- How can performance analysis keep up with ever faster and more frequent release cycles in the DevOps world?

by Felix Willnecker (@Floix), fortiss GmbH, Germany, Johannes Kroß, fortiss GmbH, Germany, and André van Hoorn (@andrevanhoorn), University of Stuttgart, Germany
Associate Editor: Zhen Ming (Jack) Jiang, York University, Canada

Back in the “good old days”, a release occurred every month, quarter, or year—leaving enough time for a thorough quality analysis and extensive performance/load tests. However, these times are coming to an end or are almost over. Deploying every day, minute, or every couple of seconds becomes the new normal [1]. Agile development, test automation, consequent automation in the delivery pipeline and the DevOps movement drive this trend that conquers the IT world [2]. In this world, performance analysis is left behind. Tasks like load tests take too long and have a lot of requirements on the test and delivery environment. Therefore, performance analysis tasks are nowadays skipped and performance bugs are only detected and fixed in production. However, this is not a willful decision but an act from necessity [3]. The rest of this blog post is organized as follows: First, we outlines the three strategies on including performance analysis in your automatic delivery pipeline without slowing down your release cycles. Then we introduce the accompanied survey to find out how performance concerns are currently addressed in industrial DevOps practice. Finally, we conclude this blog post.

Strategy # 1: Rolling back and forward

The usual response that we get when talking about performance analysis in a continuous delivery pipeline is: “Well, we just roll back if something goes wrong”. This is a great plan: in theory. In practice, this often fails in emergency situations. First of all, this strategy requires not only a continuous delivery pipeline but also an automatic rollback mechanism. This is pretty easy on the level of an application server (just install release n-1), but is getting harder with databases (e.g., legacy table views for every change), and almost impossible if multiple applications and service dependencies are involved. Instead of rolling back, rolling forward is applied. Which means, we deploy as many fixes, until the issue is resolved. Such emergency fixes are often developed in a hurry or in war room sessions. When your company introduced continuous delivery pipeline they often promised that these war room sessions come to an end, just by releasing smaller incremental artifacts. Truth is, in case of emergency Murphy’s Law applies, your rollback mechanism fails and you spend the rest of the day/night resolving this issue.

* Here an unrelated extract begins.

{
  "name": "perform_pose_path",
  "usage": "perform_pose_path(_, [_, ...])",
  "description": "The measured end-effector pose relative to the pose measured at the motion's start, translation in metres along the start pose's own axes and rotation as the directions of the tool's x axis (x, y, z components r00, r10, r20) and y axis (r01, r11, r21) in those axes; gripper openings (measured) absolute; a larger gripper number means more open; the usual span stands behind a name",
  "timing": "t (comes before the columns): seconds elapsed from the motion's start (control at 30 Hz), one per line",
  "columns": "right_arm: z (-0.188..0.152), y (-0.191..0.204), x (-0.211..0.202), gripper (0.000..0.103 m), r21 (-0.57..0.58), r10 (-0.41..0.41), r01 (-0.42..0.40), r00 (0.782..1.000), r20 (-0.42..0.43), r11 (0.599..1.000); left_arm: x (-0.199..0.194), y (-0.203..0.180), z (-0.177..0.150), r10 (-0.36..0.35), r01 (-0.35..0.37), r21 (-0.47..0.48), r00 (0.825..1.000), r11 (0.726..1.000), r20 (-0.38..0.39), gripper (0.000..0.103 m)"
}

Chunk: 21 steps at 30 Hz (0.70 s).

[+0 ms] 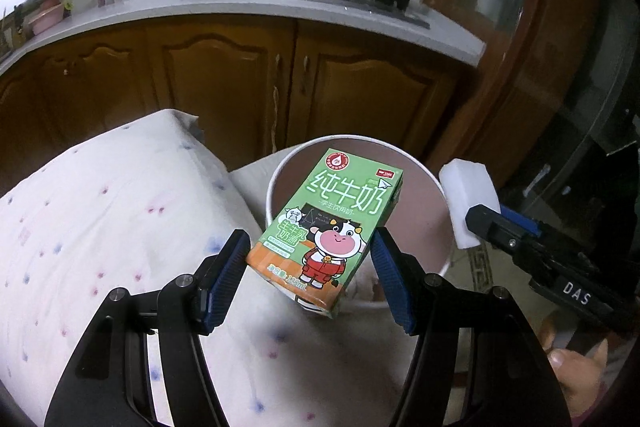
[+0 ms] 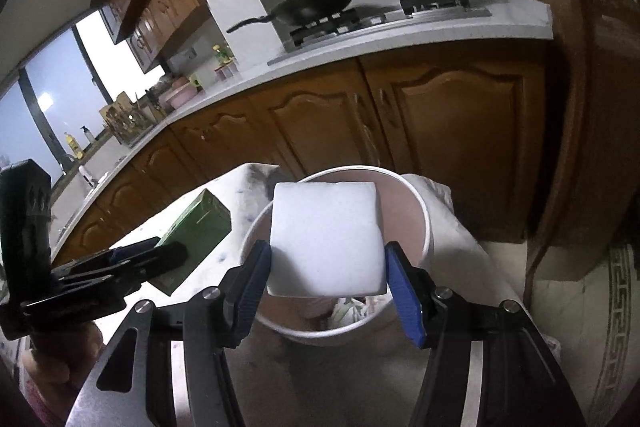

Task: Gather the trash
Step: 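Open both tools above the bin to drop carton and sponge, then move both tools back over the table toward the green can and pouch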

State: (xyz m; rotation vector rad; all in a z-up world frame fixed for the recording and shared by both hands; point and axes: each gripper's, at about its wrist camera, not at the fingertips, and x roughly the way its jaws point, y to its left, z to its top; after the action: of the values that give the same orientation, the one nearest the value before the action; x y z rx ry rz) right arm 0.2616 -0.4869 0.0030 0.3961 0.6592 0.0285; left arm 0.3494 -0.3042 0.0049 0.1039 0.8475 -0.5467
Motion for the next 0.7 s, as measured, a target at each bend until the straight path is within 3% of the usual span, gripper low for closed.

Strategy # 2: Functional tests applied on performance

Another common strategy is using functional tests and derive some metrics that act as indicator for performance bugs. Measuring the number of exceptions or SQL statements during a functional test and comparing these numbers with a former release or baseline are common practice. Some tool support like the PerfSig utilizing Dynatrace AM exist to automate such analysis using the Jenkins build server [4]. This approach acts pro-actively, so issues can be detected before release and requires no additional tests, just some tooling and analysis software in your delivery pipeline. However, the impact on the performance of your application are vague. Resource utilization or response time measurements conducted during short functional tests usually delivery no meaningful values, especially if the delivery pipeline runs in a virtualized environment. Exceptions and SQL statements act as an indicator and may reduce the number of performance issues in production but won’t identify a poorly developed algorithm.

Strategy # 3: Model-based performance analysis

Performance models have their origin in academia and today are only rarely adopted by practitioners. However, such models can help to identify performance bugs in your software, without adding new tests. Nowadays, performance model generators exist that derive the performance characteristics of an application directly from a build system [5]. These approaches rely on measurements on operation and component level and require a good test coverage. A complete functional test run should execute each operation multiple times so that these generators can derive resource demands per operation. Changes in the resource demands indicate a performance change either for good (decreased resource demand) or for worse (increased resource demand). The main advantage compared to simple functional test analysis, is that a complete set of tests is analyzed and multiple runs of the same test set are supported. However, major changes in the test set, may require a new baseline for a model-based analysis.

Survey

To identify and capture the current state-of-the-art of performance practices, but also present problems and issues, we have launched a survey that we would like to promote and encourage you or your organization to participate in. We would like to find out how performance concerns are currently addressed in industrial DevOps practice and plan to integrate the impressions and results in a blueprint for performance-aware DevOps. Furthermore, we would like to know whether classical paradigms still dominate in your organization, at what stages performance evaluations are conducted, what metrics are relevant for you, and what actions are applied after a performance evaluation.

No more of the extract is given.